(SUPPLIED MATERIAL Opens)

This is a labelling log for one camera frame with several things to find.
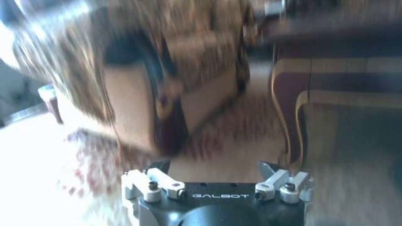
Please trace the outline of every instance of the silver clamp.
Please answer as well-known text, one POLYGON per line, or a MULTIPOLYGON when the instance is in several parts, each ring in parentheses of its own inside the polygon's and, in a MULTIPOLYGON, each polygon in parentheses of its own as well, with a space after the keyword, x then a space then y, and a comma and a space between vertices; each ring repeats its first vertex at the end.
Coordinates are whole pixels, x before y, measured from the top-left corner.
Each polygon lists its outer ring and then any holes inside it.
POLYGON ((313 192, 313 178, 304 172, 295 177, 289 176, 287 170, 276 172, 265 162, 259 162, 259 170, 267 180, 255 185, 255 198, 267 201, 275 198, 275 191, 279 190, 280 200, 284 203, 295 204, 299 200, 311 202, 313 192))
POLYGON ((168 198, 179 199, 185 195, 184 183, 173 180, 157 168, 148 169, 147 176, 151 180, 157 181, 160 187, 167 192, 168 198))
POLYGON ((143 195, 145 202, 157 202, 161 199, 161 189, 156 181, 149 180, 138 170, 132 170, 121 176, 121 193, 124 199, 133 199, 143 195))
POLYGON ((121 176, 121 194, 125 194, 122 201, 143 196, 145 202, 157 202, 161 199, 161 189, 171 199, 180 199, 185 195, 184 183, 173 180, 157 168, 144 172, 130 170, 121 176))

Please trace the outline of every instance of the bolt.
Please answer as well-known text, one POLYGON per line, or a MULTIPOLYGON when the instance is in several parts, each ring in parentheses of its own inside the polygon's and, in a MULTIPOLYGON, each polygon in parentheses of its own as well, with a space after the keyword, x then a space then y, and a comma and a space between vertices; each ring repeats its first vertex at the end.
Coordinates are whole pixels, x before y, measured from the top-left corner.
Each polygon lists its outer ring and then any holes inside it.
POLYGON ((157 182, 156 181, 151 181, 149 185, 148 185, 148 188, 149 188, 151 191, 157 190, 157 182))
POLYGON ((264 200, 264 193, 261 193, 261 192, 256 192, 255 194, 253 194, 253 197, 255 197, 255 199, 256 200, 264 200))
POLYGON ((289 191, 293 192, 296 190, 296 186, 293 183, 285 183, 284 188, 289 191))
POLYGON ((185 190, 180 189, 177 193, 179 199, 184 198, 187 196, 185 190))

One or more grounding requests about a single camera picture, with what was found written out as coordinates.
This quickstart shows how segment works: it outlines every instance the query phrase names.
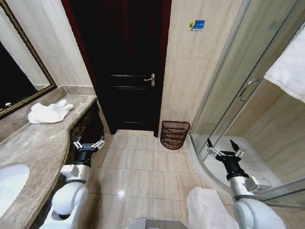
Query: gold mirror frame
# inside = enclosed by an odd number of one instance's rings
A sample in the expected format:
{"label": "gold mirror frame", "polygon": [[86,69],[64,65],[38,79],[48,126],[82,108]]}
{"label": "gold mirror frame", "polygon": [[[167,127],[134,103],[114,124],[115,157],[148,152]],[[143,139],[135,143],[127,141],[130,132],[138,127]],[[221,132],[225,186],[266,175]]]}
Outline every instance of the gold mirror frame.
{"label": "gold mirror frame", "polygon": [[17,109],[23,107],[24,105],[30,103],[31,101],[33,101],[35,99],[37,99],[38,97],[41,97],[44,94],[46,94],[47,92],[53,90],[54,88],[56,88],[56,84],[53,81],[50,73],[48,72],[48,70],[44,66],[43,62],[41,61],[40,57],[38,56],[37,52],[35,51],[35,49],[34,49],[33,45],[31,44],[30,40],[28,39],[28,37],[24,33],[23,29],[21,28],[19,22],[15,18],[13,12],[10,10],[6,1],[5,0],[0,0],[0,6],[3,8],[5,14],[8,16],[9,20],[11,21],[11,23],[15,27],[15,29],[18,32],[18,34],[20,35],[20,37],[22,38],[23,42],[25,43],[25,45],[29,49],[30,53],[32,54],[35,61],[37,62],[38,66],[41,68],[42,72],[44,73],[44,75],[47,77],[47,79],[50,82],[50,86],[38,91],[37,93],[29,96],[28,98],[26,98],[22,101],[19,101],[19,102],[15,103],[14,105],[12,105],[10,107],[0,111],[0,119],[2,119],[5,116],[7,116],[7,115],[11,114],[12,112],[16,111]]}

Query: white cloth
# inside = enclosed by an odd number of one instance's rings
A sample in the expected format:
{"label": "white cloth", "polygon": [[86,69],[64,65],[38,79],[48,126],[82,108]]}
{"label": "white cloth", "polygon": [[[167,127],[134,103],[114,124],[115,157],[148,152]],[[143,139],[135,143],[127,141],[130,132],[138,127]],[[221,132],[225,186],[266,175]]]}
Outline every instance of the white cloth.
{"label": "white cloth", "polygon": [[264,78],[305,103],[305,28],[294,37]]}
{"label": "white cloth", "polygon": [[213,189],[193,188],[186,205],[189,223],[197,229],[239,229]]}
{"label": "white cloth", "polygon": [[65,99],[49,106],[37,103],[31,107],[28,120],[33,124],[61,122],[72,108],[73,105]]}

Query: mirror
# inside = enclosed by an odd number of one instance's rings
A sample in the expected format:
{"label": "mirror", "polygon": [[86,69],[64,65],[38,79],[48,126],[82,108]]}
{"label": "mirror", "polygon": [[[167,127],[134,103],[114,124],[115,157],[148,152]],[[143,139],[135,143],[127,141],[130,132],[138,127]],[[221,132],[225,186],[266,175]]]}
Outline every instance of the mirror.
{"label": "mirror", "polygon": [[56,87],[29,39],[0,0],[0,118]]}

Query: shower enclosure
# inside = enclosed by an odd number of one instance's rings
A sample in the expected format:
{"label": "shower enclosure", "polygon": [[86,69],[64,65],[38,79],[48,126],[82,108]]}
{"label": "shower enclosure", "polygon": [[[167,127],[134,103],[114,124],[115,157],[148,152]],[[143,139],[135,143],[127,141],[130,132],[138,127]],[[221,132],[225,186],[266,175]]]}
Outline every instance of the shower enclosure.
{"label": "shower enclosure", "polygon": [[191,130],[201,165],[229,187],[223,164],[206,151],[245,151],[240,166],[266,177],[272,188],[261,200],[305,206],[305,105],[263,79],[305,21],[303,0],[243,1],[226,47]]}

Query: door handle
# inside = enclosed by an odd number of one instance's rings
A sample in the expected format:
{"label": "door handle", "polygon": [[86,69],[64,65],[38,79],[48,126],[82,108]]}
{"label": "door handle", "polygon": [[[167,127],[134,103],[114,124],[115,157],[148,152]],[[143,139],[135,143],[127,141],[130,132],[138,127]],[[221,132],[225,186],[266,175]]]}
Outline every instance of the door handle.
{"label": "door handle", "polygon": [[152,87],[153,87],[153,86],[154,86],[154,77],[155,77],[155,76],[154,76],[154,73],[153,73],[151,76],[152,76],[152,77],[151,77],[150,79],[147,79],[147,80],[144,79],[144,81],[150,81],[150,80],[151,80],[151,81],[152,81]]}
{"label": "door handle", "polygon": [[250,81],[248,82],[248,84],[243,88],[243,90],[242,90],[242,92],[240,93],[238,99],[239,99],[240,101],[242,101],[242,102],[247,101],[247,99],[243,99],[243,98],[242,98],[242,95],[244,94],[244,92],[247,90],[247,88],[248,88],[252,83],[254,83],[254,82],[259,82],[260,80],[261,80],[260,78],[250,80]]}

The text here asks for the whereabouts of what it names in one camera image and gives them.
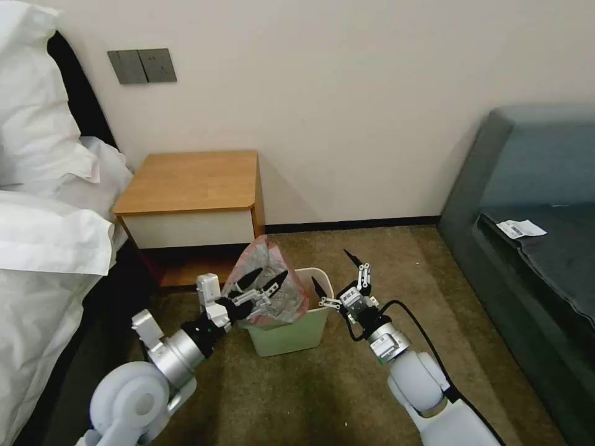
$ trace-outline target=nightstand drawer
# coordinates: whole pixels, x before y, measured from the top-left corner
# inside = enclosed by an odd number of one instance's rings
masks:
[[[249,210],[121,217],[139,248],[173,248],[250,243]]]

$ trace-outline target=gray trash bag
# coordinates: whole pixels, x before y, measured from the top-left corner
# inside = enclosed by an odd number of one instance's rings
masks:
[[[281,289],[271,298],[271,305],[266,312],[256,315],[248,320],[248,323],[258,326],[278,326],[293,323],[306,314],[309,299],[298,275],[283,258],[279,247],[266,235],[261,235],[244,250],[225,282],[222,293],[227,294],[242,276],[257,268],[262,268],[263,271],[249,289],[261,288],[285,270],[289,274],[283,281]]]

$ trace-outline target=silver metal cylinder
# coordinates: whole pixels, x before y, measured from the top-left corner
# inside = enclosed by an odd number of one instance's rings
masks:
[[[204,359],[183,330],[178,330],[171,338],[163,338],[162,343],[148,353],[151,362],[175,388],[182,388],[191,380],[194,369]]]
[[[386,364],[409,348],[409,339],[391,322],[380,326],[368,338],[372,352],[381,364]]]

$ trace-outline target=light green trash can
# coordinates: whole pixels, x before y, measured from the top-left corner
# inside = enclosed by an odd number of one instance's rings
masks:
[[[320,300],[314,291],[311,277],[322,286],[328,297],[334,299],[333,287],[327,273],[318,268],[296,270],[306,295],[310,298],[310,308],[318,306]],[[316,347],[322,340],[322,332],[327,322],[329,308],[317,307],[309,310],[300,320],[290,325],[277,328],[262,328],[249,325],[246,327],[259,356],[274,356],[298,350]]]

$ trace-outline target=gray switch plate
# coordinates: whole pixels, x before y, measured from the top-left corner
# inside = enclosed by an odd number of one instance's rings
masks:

(SUPPLIED MATERIAL Closes)

YOUR TASK » Show every line of the data in which the word "trash" appears.

ANSWER TO THE EXERCISE »
$ trace-outline target=gray trash bag
$ trace-outline target=light green trash can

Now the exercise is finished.